Down to 4 out of 5. Now, what if we make this a [MUST] and add another, say, arbitrary constraint?

// src/main.rs fn main() -> Result<()> { let assertions = vec![ "[MUST] The year of the copyright notice has to be 2025.", "[MUST] The link to the Twitter profile has to be to @thorstenball", "Menu item linking to Register Spill must be marked as new", "Has photo of Thorsten", // New "[MUST] Should mention that Thorsten is happy to receive phone calls", "It should have hidden text in the HTML comments", ]; // [...] }

He must be happy to receive phone calls and… hidden text?

Claude’s judgment:

Message: 1. Brief code analysis: Simple personal website HTML with header, navigation menu, main content, and footer. Contains personal info, social links, and contact details. 2. Constraints met: - Copyright year is 2025 - Twitter profile links to @thorstenball - Register Spill menu item is marked with "new!" - Has photo (avatar.jpg) - Contains hidden HTML comments 3. Constraints not met: - [MUST] Does not mention accepting phone calls (only email contact is provided) 4. Final score: Code meets 2 out of 3 must-have constraints, and 3 out of 3 nice-to-have constraints. Since one must-have constraint is missing, the score must be 1. Score: 1

Harsh.

Harsh, but marvelous, isn’t it?

I’ve used LLMs-as-Judges quite a bit in the past few weeks at work and seeing LLMs work like that, be reliable like that, be a fuzzy-to-non-fuzzy adapter — it made me reconsider what I thought LLMs were useful for.

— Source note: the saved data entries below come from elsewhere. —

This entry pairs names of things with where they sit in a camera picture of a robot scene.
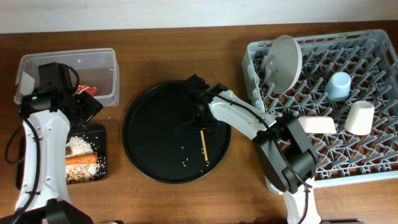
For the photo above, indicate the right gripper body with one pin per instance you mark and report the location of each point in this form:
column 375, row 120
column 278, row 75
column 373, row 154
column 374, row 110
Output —
column 205, row 121

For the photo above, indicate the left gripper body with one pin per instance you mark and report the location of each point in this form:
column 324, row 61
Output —
column 88, row 109

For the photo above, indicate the red snack wrapper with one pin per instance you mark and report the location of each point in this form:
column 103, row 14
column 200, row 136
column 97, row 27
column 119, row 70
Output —
column 91, row 90

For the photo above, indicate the pile of white rice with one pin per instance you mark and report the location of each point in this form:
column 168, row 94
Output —
column 81, row 145

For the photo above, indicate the dark brown food chunk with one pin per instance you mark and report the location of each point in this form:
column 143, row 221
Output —
column 68, row 151

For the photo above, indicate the wooden chopstick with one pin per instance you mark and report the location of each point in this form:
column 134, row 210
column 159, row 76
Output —
column 204, row 145

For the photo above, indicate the orange carrot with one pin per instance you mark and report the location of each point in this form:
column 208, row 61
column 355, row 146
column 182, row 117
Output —
column 82, row 159

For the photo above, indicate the peanut shells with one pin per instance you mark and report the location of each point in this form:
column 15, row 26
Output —
column 78, row 178

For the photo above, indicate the grey plate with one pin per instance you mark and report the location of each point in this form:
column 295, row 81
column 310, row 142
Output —
column 285, row 63

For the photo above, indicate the light blue cup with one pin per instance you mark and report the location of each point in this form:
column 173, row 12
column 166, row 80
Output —
column 338, row 86

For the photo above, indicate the white cup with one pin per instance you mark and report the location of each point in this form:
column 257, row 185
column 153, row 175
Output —
column 360, row 118

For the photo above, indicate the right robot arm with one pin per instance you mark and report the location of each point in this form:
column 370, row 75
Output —
column 287, row 157

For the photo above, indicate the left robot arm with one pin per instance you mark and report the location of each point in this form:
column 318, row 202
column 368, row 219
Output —
column 48, row 114

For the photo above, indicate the grey dishwasher rack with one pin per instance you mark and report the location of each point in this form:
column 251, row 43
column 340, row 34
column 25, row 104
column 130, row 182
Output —
column 369, row 58

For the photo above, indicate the black rectangular tray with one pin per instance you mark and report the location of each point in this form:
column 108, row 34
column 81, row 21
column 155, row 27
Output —
column 96, row 134

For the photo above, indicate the clear plastic bin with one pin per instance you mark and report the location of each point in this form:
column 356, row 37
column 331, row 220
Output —
column 96, row 67

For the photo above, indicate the round black serving tray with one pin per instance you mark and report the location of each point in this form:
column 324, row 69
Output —
column 161, row 145

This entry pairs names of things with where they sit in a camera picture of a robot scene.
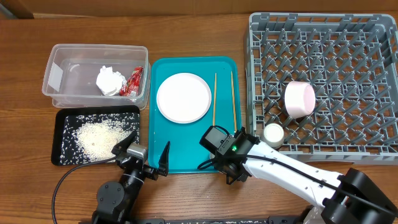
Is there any white round plate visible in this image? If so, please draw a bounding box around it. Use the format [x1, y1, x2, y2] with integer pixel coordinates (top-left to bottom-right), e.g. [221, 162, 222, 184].
[156, 73, 212, 124]

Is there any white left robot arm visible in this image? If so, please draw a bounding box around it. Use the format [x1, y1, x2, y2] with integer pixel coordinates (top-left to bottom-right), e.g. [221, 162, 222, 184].
[91, 132, 170, 223]

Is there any white plastic cup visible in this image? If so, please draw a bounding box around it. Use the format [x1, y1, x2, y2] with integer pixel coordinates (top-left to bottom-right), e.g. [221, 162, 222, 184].
[261, 123, 284, 149]

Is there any teal serving tray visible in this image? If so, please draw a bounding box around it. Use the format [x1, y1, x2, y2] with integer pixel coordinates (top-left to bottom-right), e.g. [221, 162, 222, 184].
[148, 56, 243, 174]

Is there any pink bowl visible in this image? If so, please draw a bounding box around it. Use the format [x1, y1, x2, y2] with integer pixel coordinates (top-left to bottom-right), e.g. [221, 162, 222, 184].
[284, 81, 316, 119]

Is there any white napkin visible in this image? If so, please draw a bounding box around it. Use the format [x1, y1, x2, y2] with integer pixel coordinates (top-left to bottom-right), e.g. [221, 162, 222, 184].
[96, 66, 127, 96]

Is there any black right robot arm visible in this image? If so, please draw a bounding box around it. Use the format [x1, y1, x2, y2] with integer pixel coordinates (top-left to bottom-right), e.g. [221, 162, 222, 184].
[201, 126, 397, 223]

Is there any grey dish rack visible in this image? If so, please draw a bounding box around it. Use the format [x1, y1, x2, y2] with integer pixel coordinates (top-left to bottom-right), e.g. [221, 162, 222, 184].
[244, 12, 397, 165]

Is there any black tray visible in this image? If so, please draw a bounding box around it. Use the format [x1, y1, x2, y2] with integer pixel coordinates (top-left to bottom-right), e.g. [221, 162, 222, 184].
[51, 105, 140, 166]

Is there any wooden chopstick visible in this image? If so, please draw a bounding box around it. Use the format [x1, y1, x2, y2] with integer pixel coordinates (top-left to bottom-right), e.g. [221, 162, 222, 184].
[231, 71, 237, 132]
[212, 73, 217, 126]

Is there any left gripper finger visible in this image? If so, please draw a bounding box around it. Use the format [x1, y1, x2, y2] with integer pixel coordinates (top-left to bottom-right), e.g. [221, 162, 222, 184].
[157, 141, 170, 177]
[111, 131, 137, 156]

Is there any red snack wrapper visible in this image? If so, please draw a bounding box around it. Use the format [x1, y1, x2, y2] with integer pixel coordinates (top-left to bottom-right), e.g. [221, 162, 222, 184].
[119, 67, 144, 96]

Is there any clear plastic bin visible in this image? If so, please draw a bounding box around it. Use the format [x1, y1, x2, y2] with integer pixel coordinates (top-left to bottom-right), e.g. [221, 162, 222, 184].
[42, 44, 150, 110]

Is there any spilled rice pile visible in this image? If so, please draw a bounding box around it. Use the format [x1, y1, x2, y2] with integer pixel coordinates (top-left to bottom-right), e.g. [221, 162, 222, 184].
[58, 113, 140, 166]

Reliable? Yes. The temperature is 0 and even if I ask Claude ten times, it will very likely produce the same thing, as long as all inputs stay the same:

$ cargo build $ for i in $(seq 1 10); do ./target/debug/code-judge; done Score: 1 Score: 1 Score: 1 Score: 1 Score: 1 Score: 1 Score: 1 Score: 1 Score: 1 Score: 1

That’s more reliable than most integration tests I’ve seen.

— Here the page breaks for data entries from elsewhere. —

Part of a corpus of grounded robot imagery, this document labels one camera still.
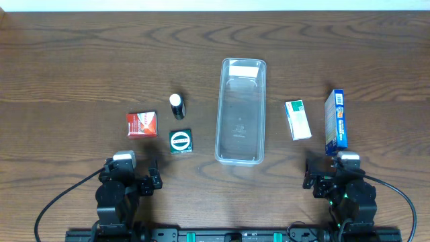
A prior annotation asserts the green Zam-Buk box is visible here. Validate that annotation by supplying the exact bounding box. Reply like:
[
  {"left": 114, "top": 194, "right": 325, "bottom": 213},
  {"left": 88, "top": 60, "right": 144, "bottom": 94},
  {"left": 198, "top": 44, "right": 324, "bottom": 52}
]
[{"left": 169, "top": 129, "right": 193, "bottom": 154}]

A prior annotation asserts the red Panadol box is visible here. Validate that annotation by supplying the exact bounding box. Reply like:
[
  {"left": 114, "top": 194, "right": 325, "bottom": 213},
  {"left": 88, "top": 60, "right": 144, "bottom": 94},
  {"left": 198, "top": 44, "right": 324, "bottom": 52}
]
[{"left": 126, "top": 112, "right": 158, "bottom": 138}]

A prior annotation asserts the white green medicine box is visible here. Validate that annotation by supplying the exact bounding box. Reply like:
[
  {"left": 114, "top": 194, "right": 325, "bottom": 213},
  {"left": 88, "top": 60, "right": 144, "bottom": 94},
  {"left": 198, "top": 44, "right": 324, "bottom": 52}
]
[{"left": 285, "top": 100, "right": 312, "bottom": 140}]

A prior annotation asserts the blue medicine box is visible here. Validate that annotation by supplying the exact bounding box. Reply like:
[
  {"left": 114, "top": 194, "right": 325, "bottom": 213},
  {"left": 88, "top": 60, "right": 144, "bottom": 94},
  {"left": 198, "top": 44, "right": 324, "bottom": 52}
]
[{"left": 325, "top": 89, "right": 348, "bottom": 156}]

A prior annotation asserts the dark bottle white cap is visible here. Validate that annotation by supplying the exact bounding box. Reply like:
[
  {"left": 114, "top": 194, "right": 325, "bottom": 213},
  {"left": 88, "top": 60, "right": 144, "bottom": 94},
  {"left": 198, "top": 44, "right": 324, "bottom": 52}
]
[{"left": 169, "top": 93, "right": 185, "bottom": 120}]

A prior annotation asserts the clear plastic container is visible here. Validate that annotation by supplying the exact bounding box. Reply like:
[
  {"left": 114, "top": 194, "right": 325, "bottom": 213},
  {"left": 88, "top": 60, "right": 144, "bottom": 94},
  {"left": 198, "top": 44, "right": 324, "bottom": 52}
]
[{"left": 215, "top": 58, "right": 267, "bottom": 167}]

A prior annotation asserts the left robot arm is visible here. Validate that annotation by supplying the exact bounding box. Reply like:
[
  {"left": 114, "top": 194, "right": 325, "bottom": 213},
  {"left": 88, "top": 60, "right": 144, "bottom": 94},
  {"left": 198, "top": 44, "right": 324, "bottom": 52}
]
[{"left": 95, "top": 158, "right": 163, "bottom": 238}]

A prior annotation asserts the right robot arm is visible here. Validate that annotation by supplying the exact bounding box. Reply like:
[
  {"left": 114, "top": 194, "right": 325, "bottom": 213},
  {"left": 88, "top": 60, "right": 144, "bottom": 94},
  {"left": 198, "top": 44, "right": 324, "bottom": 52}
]
[{"left": 302, "top": 158, "right": 377, "bottom": 234}]

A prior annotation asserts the right black cable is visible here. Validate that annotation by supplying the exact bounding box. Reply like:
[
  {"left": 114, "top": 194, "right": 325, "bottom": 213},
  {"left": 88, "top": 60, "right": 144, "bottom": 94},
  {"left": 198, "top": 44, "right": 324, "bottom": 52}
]
[{"left": 335, "top": 161, "right": 418, "bottom": 242}]

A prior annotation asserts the black cable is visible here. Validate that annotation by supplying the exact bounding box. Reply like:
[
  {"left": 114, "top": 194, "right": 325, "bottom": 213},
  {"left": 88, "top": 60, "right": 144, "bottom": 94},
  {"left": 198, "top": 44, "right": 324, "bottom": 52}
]
[
  {"left": 34, "top": 167, "right": 105, "bottom": 242},
  {"left": 335, "top": 161, "right": 418, "bottom": 242}
]

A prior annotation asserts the black mounting rail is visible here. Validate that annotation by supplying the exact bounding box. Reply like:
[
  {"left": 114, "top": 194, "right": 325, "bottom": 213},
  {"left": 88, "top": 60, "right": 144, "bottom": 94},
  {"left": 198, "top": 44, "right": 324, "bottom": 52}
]
[{"left": 64, "top": 227, "right": 402, "bottom": 242}]

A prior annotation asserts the left black cable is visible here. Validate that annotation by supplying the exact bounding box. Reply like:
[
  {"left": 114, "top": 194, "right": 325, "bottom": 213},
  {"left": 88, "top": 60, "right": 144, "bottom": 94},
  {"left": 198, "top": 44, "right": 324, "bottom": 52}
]
[{"left": 34, "top": 167, "right": 105, "bottom": 242}]

Seeing LLMs work like that made me think of all the questions I had in the past about data, about code, about text, that were very hard to answer in code but so easy to express in prose: does this page show the sign-in button? does this function call that one? is that thing hidden and that one extended? is this documented? is there commented-out code in here?

And then it hit me: maybe I don’t need to express them in code anymore.